Results of previous studies showed that chickens with high feed efficiency show higher levels and more severe signs of wooden breast disease than broilers with low feed efficiency. Oxidative stress and hypoxia are often associated with altered metabolism, and understanding the metabolic changes in high feed efficiency chickens may help explain why these chickens are more susceptible to wooden breast disease.

Metabolic differences between high and low efficiency

This study was conducted to characterise metabolic differences between high feed efficiency and low feed efficiency chickens to investigate why high feed efficient chickens are more susceptible to muscle abnormalities such as wooden breast disease. Gene expression profiles from chickens from a modern broiler population were used. Metabolism-associated differentially expressed genes involved in carbohydrate and lipid metabolism were identified and the glycogen content and the expression level of glycogen synthase in the pectoralis major muscle of both groups of chickens were measured.

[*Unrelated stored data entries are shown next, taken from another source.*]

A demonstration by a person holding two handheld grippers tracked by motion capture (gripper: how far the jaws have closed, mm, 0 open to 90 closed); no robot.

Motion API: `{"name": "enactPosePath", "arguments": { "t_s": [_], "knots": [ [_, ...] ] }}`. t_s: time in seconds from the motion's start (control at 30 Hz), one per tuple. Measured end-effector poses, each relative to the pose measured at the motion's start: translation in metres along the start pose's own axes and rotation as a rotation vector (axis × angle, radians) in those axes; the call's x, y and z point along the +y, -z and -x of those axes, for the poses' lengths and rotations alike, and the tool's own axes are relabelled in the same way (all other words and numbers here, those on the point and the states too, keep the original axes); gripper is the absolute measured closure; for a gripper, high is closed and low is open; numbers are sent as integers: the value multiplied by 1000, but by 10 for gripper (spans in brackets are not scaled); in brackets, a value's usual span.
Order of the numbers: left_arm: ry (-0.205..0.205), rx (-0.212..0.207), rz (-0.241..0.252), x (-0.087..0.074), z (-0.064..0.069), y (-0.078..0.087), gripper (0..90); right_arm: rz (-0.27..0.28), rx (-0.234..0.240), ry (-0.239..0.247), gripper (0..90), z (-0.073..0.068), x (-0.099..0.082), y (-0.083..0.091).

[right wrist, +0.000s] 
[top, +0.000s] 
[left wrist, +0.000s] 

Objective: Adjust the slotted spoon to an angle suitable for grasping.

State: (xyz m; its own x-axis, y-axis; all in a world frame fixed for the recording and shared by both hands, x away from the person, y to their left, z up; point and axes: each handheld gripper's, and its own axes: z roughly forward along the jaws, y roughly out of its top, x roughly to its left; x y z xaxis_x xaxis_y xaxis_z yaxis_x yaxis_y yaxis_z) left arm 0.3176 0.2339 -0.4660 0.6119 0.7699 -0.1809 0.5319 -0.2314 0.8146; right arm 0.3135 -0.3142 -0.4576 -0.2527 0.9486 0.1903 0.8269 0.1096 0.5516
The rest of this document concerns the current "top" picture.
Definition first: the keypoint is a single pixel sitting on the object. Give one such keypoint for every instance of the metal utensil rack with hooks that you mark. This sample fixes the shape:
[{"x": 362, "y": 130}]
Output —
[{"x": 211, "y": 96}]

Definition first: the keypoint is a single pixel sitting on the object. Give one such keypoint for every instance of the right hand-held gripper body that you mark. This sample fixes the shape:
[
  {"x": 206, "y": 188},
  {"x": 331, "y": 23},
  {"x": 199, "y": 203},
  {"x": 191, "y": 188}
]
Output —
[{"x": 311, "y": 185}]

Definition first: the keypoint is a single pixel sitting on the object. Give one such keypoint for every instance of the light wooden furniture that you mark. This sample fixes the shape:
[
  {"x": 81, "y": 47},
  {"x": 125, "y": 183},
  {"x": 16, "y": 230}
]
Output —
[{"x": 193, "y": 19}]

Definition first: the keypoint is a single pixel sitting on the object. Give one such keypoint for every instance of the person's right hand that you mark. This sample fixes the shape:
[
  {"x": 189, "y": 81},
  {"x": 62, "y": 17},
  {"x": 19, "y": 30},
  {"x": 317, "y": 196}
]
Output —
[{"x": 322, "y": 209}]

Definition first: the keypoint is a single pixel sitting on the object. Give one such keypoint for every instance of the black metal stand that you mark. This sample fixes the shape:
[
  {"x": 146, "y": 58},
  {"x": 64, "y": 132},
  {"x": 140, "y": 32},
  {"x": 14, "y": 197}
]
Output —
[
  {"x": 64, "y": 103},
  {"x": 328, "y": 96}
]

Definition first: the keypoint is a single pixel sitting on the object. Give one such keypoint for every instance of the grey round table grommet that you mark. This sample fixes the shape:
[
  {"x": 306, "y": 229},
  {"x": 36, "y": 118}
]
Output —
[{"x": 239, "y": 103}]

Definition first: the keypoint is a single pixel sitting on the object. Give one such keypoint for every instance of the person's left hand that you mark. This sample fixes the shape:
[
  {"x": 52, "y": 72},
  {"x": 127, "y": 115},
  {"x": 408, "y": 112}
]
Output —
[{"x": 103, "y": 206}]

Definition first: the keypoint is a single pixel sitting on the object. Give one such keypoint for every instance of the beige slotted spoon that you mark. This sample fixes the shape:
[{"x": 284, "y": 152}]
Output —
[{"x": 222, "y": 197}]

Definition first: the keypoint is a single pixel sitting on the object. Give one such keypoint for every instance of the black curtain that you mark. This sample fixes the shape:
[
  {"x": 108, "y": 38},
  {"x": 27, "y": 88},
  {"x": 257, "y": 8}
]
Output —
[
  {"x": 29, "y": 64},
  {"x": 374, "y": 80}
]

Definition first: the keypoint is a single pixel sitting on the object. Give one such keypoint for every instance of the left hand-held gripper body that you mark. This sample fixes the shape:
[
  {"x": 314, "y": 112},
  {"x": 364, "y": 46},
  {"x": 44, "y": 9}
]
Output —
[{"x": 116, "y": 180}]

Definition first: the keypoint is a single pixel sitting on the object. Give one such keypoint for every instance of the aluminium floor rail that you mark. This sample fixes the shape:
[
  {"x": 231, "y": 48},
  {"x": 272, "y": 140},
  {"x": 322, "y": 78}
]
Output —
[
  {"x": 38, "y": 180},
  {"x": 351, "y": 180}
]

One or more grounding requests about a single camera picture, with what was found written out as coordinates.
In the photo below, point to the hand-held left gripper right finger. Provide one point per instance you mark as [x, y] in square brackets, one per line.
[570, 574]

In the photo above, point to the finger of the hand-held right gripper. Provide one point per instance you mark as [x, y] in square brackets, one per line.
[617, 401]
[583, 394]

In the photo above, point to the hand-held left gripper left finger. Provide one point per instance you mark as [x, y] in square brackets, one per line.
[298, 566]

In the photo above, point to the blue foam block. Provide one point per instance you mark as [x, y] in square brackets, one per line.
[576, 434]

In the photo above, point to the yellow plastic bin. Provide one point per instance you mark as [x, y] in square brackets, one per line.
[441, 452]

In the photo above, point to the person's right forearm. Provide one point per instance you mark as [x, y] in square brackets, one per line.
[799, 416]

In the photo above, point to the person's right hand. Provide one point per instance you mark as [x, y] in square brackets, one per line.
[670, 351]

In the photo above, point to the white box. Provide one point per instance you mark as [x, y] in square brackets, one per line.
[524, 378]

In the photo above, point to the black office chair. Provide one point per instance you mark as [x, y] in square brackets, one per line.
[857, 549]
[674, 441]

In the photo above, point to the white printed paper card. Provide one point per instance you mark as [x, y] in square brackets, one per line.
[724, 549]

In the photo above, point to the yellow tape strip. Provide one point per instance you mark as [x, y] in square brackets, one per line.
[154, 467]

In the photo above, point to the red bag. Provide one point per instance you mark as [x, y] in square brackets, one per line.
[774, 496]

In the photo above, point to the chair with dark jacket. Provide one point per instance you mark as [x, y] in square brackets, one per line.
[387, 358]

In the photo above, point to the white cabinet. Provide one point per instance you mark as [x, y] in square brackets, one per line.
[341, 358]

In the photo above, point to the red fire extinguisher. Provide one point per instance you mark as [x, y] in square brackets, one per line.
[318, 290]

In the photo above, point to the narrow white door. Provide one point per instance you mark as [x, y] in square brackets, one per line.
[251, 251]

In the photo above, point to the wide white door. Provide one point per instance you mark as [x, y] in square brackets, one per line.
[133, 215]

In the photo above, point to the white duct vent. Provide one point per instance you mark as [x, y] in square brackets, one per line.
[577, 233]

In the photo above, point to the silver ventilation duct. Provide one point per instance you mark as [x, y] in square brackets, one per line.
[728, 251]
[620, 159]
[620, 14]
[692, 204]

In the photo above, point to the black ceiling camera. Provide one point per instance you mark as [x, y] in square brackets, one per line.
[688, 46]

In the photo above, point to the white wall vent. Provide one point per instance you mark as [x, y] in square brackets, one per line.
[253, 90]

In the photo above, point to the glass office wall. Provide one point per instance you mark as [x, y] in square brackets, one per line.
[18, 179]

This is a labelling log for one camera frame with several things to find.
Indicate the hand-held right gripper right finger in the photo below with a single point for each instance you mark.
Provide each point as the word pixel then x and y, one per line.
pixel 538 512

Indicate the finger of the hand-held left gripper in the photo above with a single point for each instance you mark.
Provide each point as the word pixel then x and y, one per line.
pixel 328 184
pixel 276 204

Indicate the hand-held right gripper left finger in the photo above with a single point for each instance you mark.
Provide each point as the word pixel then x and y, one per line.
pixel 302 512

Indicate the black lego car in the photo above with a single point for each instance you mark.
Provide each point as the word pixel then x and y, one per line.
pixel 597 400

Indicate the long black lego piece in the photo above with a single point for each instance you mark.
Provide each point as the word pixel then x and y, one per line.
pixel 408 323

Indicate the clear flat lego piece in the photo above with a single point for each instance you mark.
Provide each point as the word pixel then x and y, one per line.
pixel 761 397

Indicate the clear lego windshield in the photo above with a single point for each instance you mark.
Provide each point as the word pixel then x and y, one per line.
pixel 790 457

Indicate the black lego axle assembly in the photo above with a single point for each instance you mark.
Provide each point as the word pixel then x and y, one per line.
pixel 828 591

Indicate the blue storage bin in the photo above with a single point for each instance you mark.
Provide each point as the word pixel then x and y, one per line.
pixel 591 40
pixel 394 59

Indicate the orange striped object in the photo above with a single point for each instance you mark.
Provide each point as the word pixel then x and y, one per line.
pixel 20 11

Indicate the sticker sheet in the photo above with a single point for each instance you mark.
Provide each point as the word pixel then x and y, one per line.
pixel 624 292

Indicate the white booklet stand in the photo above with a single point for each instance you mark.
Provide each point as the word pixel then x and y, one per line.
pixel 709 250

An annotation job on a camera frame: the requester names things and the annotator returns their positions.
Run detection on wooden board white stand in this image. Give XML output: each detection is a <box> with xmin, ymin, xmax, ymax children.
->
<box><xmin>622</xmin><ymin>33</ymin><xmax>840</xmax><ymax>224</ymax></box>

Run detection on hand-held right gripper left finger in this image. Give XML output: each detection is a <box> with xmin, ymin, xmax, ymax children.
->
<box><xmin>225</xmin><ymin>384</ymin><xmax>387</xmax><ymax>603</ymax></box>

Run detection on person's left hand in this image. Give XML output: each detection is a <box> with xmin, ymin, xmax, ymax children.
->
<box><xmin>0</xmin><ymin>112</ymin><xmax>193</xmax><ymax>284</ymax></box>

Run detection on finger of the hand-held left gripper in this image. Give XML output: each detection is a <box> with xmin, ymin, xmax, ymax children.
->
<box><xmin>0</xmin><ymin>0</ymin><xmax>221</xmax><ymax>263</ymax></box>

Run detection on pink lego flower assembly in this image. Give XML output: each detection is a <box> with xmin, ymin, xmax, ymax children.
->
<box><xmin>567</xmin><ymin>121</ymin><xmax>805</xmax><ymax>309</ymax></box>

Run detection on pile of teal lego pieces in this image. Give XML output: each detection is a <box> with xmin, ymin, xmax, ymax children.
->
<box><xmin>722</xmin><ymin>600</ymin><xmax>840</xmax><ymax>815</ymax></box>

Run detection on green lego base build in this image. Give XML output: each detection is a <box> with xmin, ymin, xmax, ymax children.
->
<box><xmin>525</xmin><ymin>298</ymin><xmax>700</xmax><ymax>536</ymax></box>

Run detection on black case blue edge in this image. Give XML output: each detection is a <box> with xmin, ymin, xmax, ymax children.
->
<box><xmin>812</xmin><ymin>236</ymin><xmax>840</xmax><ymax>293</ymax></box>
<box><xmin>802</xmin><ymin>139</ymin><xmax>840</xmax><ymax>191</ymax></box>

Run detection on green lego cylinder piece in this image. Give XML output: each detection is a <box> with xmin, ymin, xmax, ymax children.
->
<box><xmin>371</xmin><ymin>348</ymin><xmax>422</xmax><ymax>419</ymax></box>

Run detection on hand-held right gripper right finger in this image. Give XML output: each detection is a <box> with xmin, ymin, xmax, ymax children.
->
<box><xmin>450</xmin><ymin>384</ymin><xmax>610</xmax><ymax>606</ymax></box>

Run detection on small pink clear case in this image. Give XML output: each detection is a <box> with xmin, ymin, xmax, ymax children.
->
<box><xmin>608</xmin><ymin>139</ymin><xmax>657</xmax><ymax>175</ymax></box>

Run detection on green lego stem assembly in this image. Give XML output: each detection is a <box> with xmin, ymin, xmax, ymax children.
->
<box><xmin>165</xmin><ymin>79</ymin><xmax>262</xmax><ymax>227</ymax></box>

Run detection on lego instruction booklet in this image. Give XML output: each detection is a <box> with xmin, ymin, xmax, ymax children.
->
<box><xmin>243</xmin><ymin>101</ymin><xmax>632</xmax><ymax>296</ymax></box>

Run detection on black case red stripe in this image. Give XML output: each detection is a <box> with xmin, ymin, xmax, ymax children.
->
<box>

The data indicate decreased glycolytic capacity, increased fatty acid uptake, mitochondrial oxidation of fatty acids, and several other metabolic alterations in the pectoralis major muscle of high feed efficiency chickens; the glycogen content of the pectoralis major muscle being significantly higher. Additionally, the pectoralis major muscle in high feed efficiency chickens exhibits transcriptional alterations indicative of oxidative stress and hypoxia, features that are also shared with wooden breast disease-affected muscles and thought to be primarily responsible for increased susceptibility to this disease.